On Thursday, union workers and comrades collected at the Food 4 Less on the 5400 Sunset Blvd. block of East Hollywood, bellowing chants of “UNION POWER” and “SAVE OUR STORE,” and forming a picket line.
“These workers deserve an increase in pay. They decided this from L.A. County to Pasadena, Glendale, Montebello, Long Beach, all over,” said Kathy Finn, secretary-treasurer for the UFCW 770 union local. “Soon thereafter, Kroger announced the closing of stores. They did this to threaten and bully our communities.”

UFCW 770 says Kroger is misrepresenting the truth when it claims the stores in question were under-performing and hurting its bottom-line. After an hour of marching and chanting outside the store, comrades took the picket line inside, making their way from the aisles to the back of the store. Food 4 Less workers on shift cheered in solidarity as shoppers watched on or pulled out their phones to record.
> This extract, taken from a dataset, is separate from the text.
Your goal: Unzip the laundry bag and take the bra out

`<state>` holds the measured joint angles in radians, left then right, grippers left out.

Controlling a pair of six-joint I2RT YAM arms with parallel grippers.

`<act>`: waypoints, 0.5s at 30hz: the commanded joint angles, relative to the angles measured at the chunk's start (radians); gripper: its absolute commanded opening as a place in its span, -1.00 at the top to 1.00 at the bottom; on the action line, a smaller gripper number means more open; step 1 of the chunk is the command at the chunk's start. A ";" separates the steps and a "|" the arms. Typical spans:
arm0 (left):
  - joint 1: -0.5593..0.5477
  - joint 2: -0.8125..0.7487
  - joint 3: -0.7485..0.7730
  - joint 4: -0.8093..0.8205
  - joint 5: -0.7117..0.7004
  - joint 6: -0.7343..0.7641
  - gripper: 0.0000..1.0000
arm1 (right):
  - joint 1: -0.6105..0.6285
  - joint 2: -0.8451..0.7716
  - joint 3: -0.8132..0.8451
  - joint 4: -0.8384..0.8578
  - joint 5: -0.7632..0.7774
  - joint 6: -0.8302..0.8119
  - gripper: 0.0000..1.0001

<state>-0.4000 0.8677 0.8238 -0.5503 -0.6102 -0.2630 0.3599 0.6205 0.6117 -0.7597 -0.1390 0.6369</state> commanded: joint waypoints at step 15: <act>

“I’m angry, I’m disappointed,” said Omar Hernandez, an employee of the Food 4 Less store. “To not be appreciated for the hard work we’ve done in this pandemic…for them to not even acknowledge us? We are the ones here for the community. We’re here day and night. And we work hard.”
Both of these rallies recalled the Ralphs strikes of 2003. UFCW-repped workers at Ralphs, another supermarket chain owned by Kroger Co., held out after management tried to reduce benefits. The chain pleaded guilty to hiring replacement workers during the strike, resulting in a two-tier settlement for $70 million in fines and worker restitution.

“These workers have risked their lives during a very, very difficult time,” added Skylar Summers, a customer at the Food 4 Less location and the East Hollywood Neighborhood Council Woman for District 5. “We can’t forget that the word HERO applies to them as much as it applies to the doctors treating our sick. They gave our communities sustenance, and with far less PPE.”
Kroger Co. has a market capitalization of about $24 billion. William McMullen, the CEO of the company since 2014, was paid a total of $21 million in February 2020, a 19 percent increase in compensation from the prior year. Mike Schlotman, the company’s CFO, got a 26 percent raise to $5.5 million, including a $1.4 million bonus—a 563 percent increase from last year.
“They’re saying that if your city passes hazard pay, we’re going to close your stores too,” Finn said. “This store makes almost a million dollars a week in sales. That’s a high-performing store…they made $2.6 billion dollars in profit last year, and they’re not sharing it with the people who earn that profit for them.”
“It’s despicable,” she added. “They’re closing stores and denying 250 workers jobs in the city of L.A.? Despicable. We’re here to demand that Kroger be better.”